Home Repair Program Looks Out for Seniors

County crew will fix up elderly residents' homes at no charge.

A few months ago, Anne Allen was facing a very cold winter. Her furnace had broken and it was January. Although she recalled it wasn't that cold, the snowstorms of February were on their way, although she did not know that. After almost 10 days without heat, Allen, a Fairfax retiree, called the county's Home Repair for the Elderly program.

"I got a response the very day that I called," she said. "And someone came out and looked at it and sent a furnace repair man that they deal with come out and look at it."

Soon, her furnace was fixed, courtesy of Fairfax County. Without the program, Allen would have had to face late winter's icy blasts without a furnace.

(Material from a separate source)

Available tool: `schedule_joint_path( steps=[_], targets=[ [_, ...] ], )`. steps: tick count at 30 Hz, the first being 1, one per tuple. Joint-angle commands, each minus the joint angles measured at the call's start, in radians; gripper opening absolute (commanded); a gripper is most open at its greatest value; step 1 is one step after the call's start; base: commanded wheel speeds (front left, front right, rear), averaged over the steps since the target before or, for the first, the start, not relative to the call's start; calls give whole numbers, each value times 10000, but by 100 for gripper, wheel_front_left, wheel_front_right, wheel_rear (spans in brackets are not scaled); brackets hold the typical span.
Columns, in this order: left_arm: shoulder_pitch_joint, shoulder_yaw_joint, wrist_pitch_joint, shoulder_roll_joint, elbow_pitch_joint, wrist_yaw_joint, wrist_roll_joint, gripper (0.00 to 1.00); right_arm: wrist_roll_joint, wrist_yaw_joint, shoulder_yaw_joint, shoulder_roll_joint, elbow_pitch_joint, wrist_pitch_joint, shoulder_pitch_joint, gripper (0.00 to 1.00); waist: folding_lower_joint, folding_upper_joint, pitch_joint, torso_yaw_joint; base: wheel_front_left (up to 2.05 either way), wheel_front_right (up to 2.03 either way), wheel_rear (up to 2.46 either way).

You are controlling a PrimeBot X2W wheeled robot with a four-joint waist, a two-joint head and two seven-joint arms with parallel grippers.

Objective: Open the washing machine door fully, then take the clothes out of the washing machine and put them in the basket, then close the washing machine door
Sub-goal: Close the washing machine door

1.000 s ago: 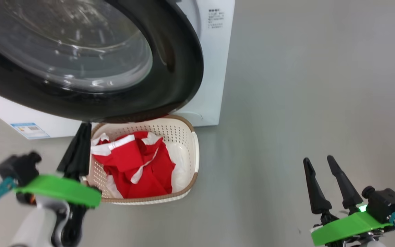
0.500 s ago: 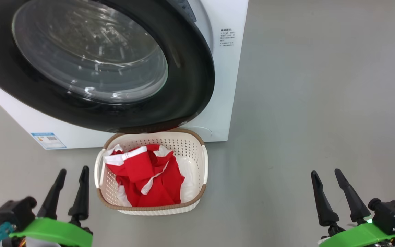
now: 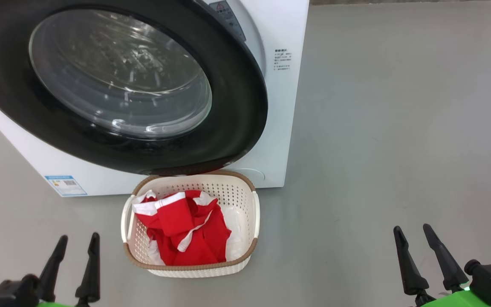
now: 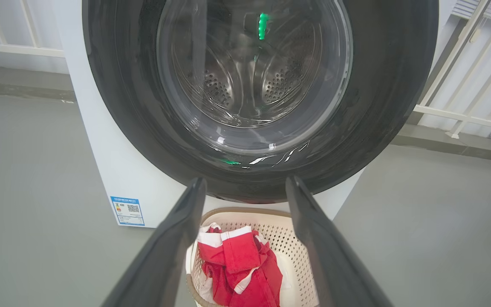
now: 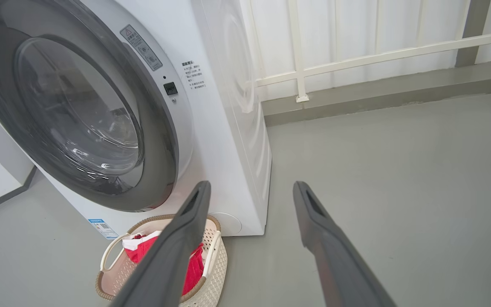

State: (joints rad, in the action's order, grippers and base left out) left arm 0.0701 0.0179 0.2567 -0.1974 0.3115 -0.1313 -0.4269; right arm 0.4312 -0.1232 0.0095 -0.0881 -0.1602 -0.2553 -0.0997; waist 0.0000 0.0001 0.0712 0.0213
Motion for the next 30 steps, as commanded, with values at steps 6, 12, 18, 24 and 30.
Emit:
schedule_joint_path(
  steps=[6,12,18,24,30],
  targets=[
    [-452,903,51,161,-418,6,886,100,52,-75,34,-146,381,-65,-164,100,0,-1,-107,22,0,0,0],
    [-499,1056,51,324,-510,6,989,100,32,-75,-21,-72,415,-65,-175,100,0,-1,-43,76,0,0,0],
    [-443,1070,51,364,-538,6,1058,100,16,-75,-17,-59,417,-65,-98,100,0,-1,-10,117,0,0,0],
    [-432,1072,51,518,-606,6,1148,100,41,-75,177,-44,410,-65,91,53,0,-1,13,175,0,0,0],
    [-356,931,51,779,-716,6,1159,100,122,-75,665,21,342,-65,956,0,0,-1,213,359,0,0,0]
  ],
)
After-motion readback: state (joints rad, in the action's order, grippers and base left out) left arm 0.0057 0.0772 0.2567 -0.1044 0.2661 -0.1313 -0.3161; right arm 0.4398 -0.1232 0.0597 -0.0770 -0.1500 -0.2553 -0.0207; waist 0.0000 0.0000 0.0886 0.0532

"I'm elderly, I'm living on a fixed income and if it wasn't for a fix program I would have been using an electric heater and my oven," she said.

THE HOME REPAIR for the Elderly Program helps seniors who meet certain income criteria with home repair projects that they may otherwise not be able to afford. It is run through the county's Department of Housing and Community Development and has been around for 23 years serving about 100 households a year, said Tom Overocker, chief of housing rehabilitation who oversees the program.

"We do a lot of painting, light fixture replacements, faucets," he said. "You take a typical elderly widow in this county whose husband always did the repair, it's great for her."

The program is available to people 62 years old or older. A single person with an annual income of less than $38,100 is eligible. So is a two-person household with a maximum income of $43,500 and a three person household with a maximum income of $48,950.

Parts for the repairs have to cost less than $500, which rules out some major projects such as completely rewiring a house. Nevertheless, said Overocker, "you'd be amazed what we can accomplish with $500."

After assessing a project, Overocker will dispatch his four-person crew to spruce up a house at no cost to the elderly resident inside.

"We get just tremendously good feedback," he said. "It's a really good program for everybody involved in it."

Lavennia Spucks is one such person.

"It is a great idea," she said.

"I had a sink that was broken and they replaced it and they did some caulking, some work in the bathroom to keep the water from going down and ruining the wall," recalled Spucks, a Reston resident. Without the program, she said, "I wouldn't have been able to fix it. I wouldn't have been able to use the shower."

The only concern Allen and Spucks had about the program was that it may not be very widely known. Both heard about it in a local newsletter for seniors but not everybody reads those newsletters, they said.

"It's a wonderful program, I just wish that some people that are still needy knew about it," said Allen. "If you don't get the newsletters or whatever then they don't know about it. It's a shame."

Spucks said she did not know of anybody else who had participated in the program. But asked whether she thought there were other elderly county residents who could benefit from it but who hadn't heard about the program, she said: "I'm sure there are."